Problem to solve: The response should consist of every line below, restated exactly, with no pictures.

##############################

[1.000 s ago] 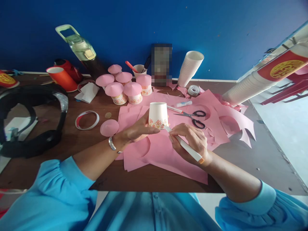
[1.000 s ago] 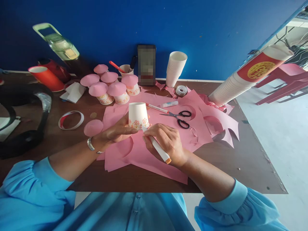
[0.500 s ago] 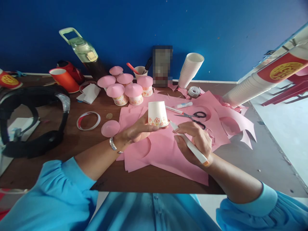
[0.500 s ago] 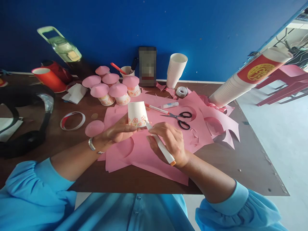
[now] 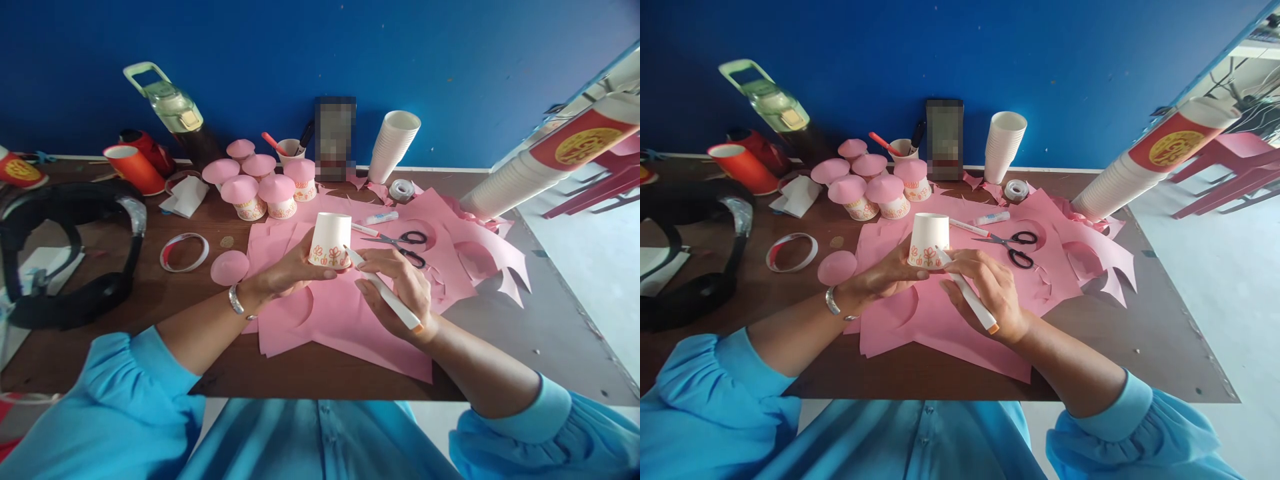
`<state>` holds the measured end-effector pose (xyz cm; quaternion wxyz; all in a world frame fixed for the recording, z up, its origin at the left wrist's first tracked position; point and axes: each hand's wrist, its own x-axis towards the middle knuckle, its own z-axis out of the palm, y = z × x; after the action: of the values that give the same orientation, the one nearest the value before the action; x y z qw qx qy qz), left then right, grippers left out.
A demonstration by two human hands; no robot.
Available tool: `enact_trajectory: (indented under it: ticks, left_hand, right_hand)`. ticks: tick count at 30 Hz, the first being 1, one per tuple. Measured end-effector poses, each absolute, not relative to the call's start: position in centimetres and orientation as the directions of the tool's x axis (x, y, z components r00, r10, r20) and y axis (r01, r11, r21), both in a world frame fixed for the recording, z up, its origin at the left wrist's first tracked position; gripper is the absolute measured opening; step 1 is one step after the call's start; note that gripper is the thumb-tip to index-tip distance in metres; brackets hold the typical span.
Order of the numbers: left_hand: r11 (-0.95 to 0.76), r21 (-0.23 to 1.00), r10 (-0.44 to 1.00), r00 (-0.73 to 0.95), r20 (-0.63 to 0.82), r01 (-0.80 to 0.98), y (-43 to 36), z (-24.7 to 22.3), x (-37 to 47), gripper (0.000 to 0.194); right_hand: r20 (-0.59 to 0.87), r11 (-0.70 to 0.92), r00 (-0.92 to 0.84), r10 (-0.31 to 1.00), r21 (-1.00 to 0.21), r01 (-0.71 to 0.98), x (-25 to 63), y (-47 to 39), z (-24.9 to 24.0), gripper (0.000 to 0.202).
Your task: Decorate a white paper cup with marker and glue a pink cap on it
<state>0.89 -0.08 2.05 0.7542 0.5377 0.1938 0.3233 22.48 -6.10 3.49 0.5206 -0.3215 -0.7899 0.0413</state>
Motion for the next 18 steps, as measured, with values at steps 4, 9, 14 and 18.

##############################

Problem solution:
[1.000 s ago] 
[1.000 s ago] 
[0.500 s ago] 
[0.500 s ago] 
[now] 
`<state>` holds the measured end-effector pose (xyz cm; quaternion wxyz; all in a world frame fixed for the recording, z up, its origin at the left wrist's first tracked position; point and axes: each hand's wrist, its own x-axis towards the middle knuckle, its own z-axis out of the palm, y = z × x; after the action: of the values that give the same orientation, the one nearest the value before the action; x y z qw qx qy qz), left then right, grippers left out.
A demonstration by two human hands; no robot.
Available tool: `enact_trajectory: (indented under it: ticks, left_hand, right_hand)`. ticks: tick count at 30 Hz, the first being 1, one per tuple. Measured end-effector poses, each absolute, not relative to the call's start: position in centimetres and orientation as the directions of the tool's x axis (x, y, z components r00, r10, r20) and y axis (r01, r11, r21), both in a world frame fixed for the recording, z up, its origin at the left wrist's first tracked position; gripper is the absolute measured opening; step 1 is one step after the call's start; note that gripper is the thumb-tip to index-tip distance in metres; brackets hold the typical span.
Order of the numbers: left_hand: r11 (-0.95 to 0.76), r21 (-0.23 to 1.00), r10 (-0.44 to 1.00), r00 (-0.73 to 0.95), r20 (-0.63 to 0.82), r01 (-0.80 to 0.98), y (-43 to 36), z (-24.7 to 22.3), x (-37 to 47), gripper (0.000 to 0.194); right_hand: r20 (-0.59 to 0.87), r11 (-0.70 to 0.92), r00 (-0.92 to 0.84), r10 (-0.31 to 1.00), r21 (-1.00 to 0.21), r01 (-0.71 to 0.98), x (-25 to 63), y (-47 to 39), z (-24.9 to 24.0), gripper (0.000 to 0.202).
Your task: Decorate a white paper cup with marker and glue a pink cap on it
<state>0.89 -0.08 2.05 0.7542 0.5377 0.1938 0.3233 22.48 -6.10 3.49 0.5206 -0.3215 -0.7899 0.0413</state>
Motion for the next 18 steps, as measured, with values at steps 4, 9, 14 and 18.

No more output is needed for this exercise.